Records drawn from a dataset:
[Start of Attachment]

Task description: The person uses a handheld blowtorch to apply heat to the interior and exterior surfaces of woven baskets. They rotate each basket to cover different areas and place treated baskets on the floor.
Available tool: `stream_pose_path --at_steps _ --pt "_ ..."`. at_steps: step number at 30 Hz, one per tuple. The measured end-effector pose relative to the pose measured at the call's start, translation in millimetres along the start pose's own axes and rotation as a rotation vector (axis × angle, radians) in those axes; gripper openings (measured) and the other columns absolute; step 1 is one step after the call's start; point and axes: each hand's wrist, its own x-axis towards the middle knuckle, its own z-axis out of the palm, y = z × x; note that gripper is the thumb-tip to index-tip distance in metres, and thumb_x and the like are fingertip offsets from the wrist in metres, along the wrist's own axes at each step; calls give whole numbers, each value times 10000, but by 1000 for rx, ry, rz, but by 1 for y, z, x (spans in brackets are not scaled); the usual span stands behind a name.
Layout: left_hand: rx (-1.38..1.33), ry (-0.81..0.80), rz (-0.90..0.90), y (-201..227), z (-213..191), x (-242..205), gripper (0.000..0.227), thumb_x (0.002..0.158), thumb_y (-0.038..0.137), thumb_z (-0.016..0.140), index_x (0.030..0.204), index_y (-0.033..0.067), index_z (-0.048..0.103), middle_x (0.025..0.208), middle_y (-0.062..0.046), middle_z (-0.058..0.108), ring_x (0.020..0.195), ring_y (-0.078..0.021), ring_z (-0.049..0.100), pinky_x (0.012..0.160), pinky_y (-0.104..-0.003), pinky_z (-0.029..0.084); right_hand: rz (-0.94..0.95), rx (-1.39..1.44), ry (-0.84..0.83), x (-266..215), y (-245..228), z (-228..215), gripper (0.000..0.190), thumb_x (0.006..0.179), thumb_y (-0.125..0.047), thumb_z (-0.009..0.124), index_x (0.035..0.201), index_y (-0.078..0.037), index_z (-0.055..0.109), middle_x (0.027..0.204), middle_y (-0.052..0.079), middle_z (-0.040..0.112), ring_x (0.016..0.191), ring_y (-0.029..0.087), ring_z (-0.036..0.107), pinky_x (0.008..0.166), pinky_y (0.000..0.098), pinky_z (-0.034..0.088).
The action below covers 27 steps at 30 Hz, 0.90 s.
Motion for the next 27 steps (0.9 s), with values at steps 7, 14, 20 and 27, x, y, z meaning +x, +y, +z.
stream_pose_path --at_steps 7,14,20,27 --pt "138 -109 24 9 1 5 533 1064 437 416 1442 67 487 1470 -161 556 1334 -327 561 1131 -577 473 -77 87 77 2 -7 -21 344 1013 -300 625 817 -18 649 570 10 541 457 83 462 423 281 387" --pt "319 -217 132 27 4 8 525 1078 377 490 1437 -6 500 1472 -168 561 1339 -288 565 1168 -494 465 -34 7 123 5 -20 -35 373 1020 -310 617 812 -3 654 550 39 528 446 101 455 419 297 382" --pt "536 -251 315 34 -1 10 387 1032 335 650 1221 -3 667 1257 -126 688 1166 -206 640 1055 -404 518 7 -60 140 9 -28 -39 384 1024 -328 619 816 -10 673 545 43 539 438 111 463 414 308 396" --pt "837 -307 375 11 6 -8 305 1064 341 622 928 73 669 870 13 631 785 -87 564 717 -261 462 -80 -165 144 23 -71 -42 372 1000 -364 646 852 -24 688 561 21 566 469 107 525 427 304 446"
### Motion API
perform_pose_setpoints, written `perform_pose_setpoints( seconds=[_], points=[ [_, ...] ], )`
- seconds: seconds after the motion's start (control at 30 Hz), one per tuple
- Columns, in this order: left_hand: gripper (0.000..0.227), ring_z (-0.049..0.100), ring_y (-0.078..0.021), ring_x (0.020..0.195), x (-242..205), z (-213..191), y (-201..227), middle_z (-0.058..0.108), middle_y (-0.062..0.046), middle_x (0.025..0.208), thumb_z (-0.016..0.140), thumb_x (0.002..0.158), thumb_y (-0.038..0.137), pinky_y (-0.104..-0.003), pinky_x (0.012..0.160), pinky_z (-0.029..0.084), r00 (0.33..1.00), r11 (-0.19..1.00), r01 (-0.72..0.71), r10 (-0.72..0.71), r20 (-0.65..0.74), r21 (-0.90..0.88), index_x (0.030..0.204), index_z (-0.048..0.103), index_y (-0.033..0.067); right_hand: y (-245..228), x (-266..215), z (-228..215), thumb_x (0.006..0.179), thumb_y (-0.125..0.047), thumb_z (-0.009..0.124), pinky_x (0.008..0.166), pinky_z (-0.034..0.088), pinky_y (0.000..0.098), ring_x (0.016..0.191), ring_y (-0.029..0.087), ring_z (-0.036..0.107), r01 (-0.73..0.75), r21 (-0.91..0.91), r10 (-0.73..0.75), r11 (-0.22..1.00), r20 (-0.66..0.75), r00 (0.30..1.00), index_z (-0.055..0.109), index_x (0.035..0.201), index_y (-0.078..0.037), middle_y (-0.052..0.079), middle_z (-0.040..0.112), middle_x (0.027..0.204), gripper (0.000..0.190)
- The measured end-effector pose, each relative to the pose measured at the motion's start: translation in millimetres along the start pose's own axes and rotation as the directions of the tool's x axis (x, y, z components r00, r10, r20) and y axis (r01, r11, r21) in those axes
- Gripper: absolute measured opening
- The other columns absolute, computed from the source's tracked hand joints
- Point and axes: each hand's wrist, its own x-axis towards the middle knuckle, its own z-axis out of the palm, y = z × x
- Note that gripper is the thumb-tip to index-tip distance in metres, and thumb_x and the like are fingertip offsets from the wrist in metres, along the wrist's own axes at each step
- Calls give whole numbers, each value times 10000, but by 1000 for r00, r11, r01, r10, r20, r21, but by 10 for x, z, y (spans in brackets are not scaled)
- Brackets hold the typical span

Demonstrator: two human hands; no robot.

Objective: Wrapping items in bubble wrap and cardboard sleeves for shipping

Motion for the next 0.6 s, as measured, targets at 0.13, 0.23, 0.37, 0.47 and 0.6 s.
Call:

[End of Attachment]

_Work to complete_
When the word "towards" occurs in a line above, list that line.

_Expected answer_
Available tool: `stream_pose_path --at_steps _ --pt "_ ..."`. at_steps: step number at 30 Hz, one per tuple. The measured end-effector pose relative to the pose measured at the call's start, translation in millimetres along the start pose's own axes and rotation as a rotation vector (axis × angle, radians) in those axes; gripper openings (measured) and the other columns absolute; step 1 is one step after the call's start; point and axes: each hand's wrist, its own x-axis towards the middle knuckle, its own z-axis out of the palm, y = z × x; note that gripper is the thumb-tip to index-tip distance in metres, and thumb_x and the like are fingertip offsets from the wrist in metres, along the wrist's own axes at each step; calls give whole numbers, each value times 10000, but by 1000 for rx, ry, rz, but by 1 for y, z, x (spans in brackets are not scaled); the usual span stands behind a name.
- Point and axes: each hand's wrist, its own x-axis towards the middle knuckle, its own z-axis out of the palm, y = z × x

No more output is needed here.